*** RECORDED INFORMATION ***

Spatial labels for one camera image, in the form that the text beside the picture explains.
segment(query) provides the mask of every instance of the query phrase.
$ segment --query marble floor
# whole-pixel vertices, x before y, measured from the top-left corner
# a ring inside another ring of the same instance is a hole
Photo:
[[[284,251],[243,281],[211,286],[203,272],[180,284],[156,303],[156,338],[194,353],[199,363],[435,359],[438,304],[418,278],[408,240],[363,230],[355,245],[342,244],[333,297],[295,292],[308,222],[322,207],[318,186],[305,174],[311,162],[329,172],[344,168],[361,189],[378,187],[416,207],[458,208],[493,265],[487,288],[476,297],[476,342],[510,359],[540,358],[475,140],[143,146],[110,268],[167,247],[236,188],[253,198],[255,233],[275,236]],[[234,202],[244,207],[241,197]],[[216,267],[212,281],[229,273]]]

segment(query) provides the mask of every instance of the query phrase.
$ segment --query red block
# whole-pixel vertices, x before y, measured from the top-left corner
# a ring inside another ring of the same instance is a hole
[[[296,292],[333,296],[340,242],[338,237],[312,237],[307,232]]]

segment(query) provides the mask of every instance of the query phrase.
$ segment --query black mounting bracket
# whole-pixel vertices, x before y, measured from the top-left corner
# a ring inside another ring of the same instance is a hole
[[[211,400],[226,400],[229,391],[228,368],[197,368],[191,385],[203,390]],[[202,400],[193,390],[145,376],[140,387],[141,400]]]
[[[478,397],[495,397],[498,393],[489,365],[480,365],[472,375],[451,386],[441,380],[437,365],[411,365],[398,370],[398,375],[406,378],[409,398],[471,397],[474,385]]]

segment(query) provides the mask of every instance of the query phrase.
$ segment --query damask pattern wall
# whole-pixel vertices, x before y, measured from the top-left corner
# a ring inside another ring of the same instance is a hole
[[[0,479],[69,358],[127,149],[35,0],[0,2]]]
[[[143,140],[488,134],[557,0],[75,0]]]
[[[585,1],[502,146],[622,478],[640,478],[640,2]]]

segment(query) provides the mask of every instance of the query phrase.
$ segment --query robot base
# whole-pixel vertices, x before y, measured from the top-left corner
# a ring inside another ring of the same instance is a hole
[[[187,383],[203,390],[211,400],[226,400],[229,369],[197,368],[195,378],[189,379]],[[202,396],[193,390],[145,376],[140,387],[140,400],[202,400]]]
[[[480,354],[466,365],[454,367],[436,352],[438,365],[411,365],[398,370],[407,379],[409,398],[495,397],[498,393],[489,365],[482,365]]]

***
*** RECORDED INFORMATION ***

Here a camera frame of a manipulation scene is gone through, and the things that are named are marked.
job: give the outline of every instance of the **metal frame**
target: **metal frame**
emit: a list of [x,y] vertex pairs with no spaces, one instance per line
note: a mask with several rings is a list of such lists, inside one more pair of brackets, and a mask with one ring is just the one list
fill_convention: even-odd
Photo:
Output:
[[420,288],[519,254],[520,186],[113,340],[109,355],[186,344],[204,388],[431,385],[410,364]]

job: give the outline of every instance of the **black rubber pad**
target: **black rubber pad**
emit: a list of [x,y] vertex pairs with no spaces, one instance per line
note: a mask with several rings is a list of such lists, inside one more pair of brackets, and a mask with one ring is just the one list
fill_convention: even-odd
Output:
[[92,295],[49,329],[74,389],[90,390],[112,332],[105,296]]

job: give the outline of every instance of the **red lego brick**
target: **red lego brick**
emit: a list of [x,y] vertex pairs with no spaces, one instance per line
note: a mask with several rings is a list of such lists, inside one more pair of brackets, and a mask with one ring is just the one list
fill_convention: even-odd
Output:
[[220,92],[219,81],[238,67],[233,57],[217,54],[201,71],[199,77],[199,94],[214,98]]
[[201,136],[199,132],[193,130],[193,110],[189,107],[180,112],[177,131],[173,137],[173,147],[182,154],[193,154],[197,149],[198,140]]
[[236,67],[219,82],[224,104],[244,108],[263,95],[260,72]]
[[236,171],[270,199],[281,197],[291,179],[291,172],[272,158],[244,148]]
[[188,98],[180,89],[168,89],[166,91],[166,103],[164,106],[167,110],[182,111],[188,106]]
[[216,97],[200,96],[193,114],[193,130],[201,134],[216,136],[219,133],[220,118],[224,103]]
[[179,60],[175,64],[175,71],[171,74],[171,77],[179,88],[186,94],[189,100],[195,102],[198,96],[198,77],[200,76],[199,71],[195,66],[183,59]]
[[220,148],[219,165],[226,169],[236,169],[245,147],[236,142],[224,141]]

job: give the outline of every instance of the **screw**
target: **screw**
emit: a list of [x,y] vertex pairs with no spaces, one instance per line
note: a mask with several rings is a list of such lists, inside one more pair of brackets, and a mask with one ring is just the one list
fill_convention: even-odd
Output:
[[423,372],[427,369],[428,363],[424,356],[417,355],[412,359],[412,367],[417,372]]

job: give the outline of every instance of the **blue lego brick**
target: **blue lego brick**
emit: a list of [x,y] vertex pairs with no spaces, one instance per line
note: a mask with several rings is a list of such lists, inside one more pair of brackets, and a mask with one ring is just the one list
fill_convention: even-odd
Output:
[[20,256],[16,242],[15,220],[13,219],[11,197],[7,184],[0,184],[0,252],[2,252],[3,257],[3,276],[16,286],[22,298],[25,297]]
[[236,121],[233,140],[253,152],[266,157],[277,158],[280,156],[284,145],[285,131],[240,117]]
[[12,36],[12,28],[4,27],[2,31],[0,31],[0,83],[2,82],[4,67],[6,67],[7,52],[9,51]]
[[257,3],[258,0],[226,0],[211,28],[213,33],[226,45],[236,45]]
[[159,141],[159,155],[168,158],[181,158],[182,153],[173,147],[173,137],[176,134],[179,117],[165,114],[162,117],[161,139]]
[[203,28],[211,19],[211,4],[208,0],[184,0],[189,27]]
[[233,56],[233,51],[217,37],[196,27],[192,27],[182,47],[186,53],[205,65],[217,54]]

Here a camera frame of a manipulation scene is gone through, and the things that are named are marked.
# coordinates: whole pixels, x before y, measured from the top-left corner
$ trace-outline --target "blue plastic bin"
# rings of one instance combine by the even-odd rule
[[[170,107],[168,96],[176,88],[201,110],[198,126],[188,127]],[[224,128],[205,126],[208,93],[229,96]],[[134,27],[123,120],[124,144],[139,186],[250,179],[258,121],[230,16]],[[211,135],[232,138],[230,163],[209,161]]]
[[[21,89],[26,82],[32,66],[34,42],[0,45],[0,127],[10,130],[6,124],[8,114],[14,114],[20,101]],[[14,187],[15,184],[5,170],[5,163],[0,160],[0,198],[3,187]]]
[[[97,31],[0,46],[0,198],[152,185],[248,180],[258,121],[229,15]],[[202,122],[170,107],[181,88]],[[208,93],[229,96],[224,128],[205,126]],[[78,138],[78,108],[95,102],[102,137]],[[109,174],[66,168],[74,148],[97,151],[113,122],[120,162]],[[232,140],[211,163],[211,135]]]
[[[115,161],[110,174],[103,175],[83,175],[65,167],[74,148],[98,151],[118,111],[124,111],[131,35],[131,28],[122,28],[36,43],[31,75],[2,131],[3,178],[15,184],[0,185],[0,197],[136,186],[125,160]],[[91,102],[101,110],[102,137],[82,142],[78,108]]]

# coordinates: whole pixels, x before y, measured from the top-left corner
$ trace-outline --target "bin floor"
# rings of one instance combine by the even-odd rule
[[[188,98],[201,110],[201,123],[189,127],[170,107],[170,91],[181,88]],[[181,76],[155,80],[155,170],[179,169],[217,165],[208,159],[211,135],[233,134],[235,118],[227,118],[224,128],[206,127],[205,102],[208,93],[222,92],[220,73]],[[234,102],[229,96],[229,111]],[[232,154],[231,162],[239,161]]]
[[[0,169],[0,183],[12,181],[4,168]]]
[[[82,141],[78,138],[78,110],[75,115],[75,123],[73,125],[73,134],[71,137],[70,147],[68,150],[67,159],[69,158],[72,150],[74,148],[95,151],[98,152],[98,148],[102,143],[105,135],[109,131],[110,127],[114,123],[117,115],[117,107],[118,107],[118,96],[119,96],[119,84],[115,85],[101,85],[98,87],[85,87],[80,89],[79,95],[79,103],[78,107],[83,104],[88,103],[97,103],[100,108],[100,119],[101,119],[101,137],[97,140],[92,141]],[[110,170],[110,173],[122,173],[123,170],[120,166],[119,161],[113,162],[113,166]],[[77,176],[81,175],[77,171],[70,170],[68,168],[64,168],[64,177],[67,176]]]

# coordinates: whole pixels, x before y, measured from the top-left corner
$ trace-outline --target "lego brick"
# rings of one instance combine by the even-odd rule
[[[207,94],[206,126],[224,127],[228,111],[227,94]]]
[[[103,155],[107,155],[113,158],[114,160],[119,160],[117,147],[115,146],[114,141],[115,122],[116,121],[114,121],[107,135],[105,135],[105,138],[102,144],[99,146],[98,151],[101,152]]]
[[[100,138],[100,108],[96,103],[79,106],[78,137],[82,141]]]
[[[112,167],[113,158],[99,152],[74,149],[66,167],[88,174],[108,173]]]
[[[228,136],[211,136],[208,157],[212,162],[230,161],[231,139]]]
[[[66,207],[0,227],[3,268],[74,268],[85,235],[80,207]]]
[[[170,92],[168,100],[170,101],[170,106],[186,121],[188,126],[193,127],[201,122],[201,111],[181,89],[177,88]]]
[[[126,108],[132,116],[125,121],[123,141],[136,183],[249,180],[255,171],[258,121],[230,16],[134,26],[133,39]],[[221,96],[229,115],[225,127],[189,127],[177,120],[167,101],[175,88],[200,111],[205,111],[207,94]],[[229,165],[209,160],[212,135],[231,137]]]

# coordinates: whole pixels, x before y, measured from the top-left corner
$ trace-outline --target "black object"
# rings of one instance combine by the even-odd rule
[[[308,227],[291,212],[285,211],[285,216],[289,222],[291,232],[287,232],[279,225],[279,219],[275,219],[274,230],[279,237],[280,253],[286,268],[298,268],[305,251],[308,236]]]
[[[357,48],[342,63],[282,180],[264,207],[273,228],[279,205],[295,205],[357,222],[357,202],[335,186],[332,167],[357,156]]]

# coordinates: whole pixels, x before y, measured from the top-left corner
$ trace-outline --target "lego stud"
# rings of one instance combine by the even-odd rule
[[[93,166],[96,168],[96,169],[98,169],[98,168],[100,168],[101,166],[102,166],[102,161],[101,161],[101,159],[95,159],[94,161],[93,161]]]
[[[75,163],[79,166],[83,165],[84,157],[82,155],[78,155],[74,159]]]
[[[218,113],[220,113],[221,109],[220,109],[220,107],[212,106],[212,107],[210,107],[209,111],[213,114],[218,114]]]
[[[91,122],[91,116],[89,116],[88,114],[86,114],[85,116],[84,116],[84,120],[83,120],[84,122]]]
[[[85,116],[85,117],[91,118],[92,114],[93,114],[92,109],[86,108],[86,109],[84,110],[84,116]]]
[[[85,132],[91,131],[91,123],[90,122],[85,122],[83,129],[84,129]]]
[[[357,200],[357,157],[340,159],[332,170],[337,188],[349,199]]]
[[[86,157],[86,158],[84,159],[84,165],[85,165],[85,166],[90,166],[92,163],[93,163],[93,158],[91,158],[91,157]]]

***

[ASSIGNED TASK]
Wherever a line of the entries holds the string "lego", copy that line.

[WRITTEN SOLUTION]
job: give the outline of every instance of the **red lego brick**
target: **red lego brick**
job: give the outline of every instance of the **blue lego brick**
target: **blue lego brick**
$ trace-outline --target "lego brick"
$ trace-outline --target "lego stud"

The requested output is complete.